Что касается настоящего, то тут – если только я правильно истолковывал вещие слова Франсуазы – Альбертина лгала не в особых случаях – тут все было ею создано из лжи, и «в один прекрасный день» мне бы открылось то, что будто бы знала Франсуаза, делавшая вид, что ей все известно, да только она не хотела со мной об этом толковать и о чем я не решался у нее спрашивать. К тому же во Франсуазе говорило, конечно, все то же чувство ревности, которое когда-то заставляло ее плести небылицы о Евлалии102, лишенные всякого правдоподобия, так что в них сразу можно было заподозрить клевету, а теперь нести ахинею, что бедная пленница (любившая женщин) готова выйти замуж за кого угодно, только не за того, кто напоминал бы ей меня. Если б это было так, то, несмотря на свою радиотелепатию, как Франсуаза могла бы об этом проведать? Конечно, рассказы Альбертины не могли внушить мне доверие, – они были так же разноречивы, как пестры цвета почти остановившегося волчка. С другой стороны, было ясно, что Франсуазой руководит главным образом злоба. Не проходило дня, чтобы я в отсутствие матери не выслушивал, набравшись терпения, что-нибудь вроде этого: «Конечно, вы человек добрый, и я всегда буду вам благодарна (это говорилось, вероятно, для того, чтобы я придумал ей какой-нибудь титул за ее благодарность), но только наш дом зачумлен с тех пор, как ваша доброта поселила здесь плутовство, с тех пор, как умный человек начал плясать под дудку такой глупой девицы, какой я сроду не видывала, с тех пор, как ваша тонкость обращения, ваша чистая душа, – в каждом поступке чувство собственного достоинства, – с тех пор, как такой по виду принц – да вы и есть принц – дозволил хозяйничать, втирать вам очки, а меня унижать, а ведь я сорок лет у вас живу, и кому дозволили? Распутной, самой что ни на есть грубой и низкой девчонке».
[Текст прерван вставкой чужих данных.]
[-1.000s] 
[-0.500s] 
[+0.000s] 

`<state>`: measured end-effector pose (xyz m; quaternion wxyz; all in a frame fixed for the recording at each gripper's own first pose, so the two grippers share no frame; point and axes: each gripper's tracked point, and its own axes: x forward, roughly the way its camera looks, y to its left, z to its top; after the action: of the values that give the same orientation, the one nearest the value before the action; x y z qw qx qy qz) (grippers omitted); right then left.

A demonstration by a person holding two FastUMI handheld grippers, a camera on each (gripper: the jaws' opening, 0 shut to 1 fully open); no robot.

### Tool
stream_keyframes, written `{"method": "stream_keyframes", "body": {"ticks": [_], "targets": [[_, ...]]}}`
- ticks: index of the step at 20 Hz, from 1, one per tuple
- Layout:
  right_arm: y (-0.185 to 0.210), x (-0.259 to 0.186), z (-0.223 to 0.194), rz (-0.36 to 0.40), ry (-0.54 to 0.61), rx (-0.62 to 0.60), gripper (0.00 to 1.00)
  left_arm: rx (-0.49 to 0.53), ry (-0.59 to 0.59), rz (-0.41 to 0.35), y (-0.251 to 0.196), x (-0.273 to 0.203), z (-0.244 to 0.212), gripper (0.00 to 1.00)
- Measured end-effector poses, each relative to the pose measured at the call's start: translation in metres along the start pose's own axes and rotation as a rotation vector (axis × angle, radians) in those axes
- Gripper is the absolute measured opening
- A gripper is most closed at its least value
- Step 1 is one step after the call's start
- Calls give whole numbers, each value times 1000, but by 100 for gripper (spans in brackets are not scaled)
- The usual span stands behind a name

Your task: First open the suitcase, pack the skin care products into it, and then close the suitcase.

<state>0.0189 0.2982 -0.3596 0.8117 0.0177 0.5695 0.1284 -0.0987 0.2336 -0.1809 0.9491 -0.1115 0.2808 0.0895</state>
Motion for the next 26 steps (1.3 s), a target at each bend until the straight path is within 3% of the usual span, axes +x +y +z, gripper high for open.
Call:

Франсуаза сердилась на Альбертину главным образом за то, что она находится в подчинении у кого-то еще, а не у нас; ей хотелось, чтобы у Альбертины прибавилось дел по хозяйству, а то у старой служанки здоровье пошатнулось, и она устает (а между тем старая служанка была против того, чтобы кто-то ей помогал, «как будто она уж ни на что негожа»), – вот чем объяснялась раздражительность Франсуазы, ее вспышки. Конечно, ей бы хотелось, чтоб Альбертина-Эстер была изгнана.103 Это было ее заветное желание. И если бы оно осуществилось, старая служанка успокоилась бы. Но, на мой взгляд, дело было не только в этом. Такая ненависть могла зародиться лишь в изношенном теле. И еще больше, чем в почтении, Франсуаза нуждалась в сне.